It is happening. Summer, despite the heat suggesting otherwise, is already ending. School is starting again, and with it the new clothes, supplies, schedules and everything that summer is not. The kids have not stretched enough, they are still working on the art of laziness, and needless to say, they are not thrilled. Not all change is wanted or welcome.
He had his hands up, innocent and obvious, but the shouts kept coming and they were followed by the bullets. There was a camera. There were witnesses. Everything was black and white. And he was dead, just like the man last week, the woman a day before, gone but for the headlines and lack of justice.
Still, when it comes to milestones, this is a big one. The boys will each be in the last year of their respective schools — the kings of the schoolyard — one last hurrah at the top of the slide before they get to the bottom and they do it again. Few things are as helter-skelter as the social dynamics of the public school system. This is where bonds bend, break and tie their ends again. This is where they go for a ride.
The last sound they heard was a scream borne of laughter. There had been a beat or a burger, a bar or a counter, the joy of good company and the good company of joy. The pistol was pressed against the children. The dancers pressed against the floor. The screaming stopped and it spread accordingly, a wave of terror breaking across the news cycle.

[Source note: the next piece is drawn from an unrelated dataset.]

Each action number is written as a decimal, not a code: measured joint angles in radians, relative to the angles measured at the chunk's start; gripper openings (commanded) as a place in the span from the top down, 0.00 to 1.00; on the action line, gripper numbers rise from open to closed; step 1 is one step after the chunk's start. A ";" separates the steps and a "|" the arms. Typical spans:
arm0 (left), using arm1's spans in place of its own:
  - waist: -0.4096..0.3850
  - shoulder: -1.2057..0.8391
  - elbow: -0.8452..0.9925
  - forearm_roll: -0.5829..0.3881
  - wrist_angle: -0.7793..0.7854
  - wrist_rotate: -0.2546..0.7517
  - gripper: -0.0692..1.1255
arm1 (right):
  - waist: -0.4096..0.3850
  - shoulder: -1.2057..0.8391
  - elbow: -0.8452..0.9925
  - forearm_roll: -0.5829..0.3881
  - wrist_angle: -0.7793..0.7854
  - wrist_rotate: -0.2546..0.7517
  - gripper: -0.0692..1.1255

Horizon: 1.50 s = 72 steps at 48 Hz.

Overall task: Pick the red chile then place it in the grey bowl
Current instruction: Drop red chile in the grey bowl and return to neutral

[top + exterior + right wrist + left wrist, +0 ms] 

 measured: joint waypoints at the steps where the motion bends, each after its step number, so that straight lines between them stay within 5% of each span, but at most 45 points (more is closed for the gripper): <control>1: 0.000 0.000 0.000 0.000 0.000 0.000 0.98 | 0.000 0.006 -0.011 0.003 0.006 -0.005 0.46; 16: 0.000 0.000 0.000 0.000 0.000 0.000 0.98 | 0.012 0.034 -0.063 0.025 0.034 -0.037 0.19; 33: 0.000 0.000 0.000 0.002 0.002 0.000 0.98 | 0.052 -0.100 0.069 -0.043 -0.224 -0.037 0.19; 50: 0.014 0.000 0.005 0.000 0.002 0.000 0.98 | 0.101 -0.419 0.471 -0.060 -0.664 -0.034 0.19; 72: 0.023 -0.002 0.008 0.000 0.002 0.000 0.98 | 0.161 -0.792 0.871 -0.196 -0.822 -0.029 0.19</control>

There is so much at stake, from the furthering of their education to the labels they apply and have applied upon them. After all, it is through transition that we get to where we are going, and it is, as they say, the journey that makes the difference. These are the years that will be built upon for inspiration and lesson, the stuff of scars and starlight.
They were just doing their job, protecting and serving, their shirts pressed and blue. The shots rang in echoes of the madness, their lives lost pointlessly upon the thin line of duty. Flags were lowered and too often folded. The sirens spinning something endless.
I can only hope that their mother and I have given the boys the tools needed to pursue their own dreams, or what passes for them, as they move from one path to another; to know what is right and wrong, and have the strength to seek knowledge whenever the chance presents itself. I want them to find happiness, kindness and gratitude, too, and to share each of them generously.
The hate was in the handgun. It was a vest and a backpack. It was planned, the deliberate act of fear and ignorance. It was unexpected, a normal day ending anything but, the seasons lost to shadows and a blur of bullets heading to our sweet spots. It was a day like any other, families torn asunder, and tomorrow the sun will rise again.
It is happening.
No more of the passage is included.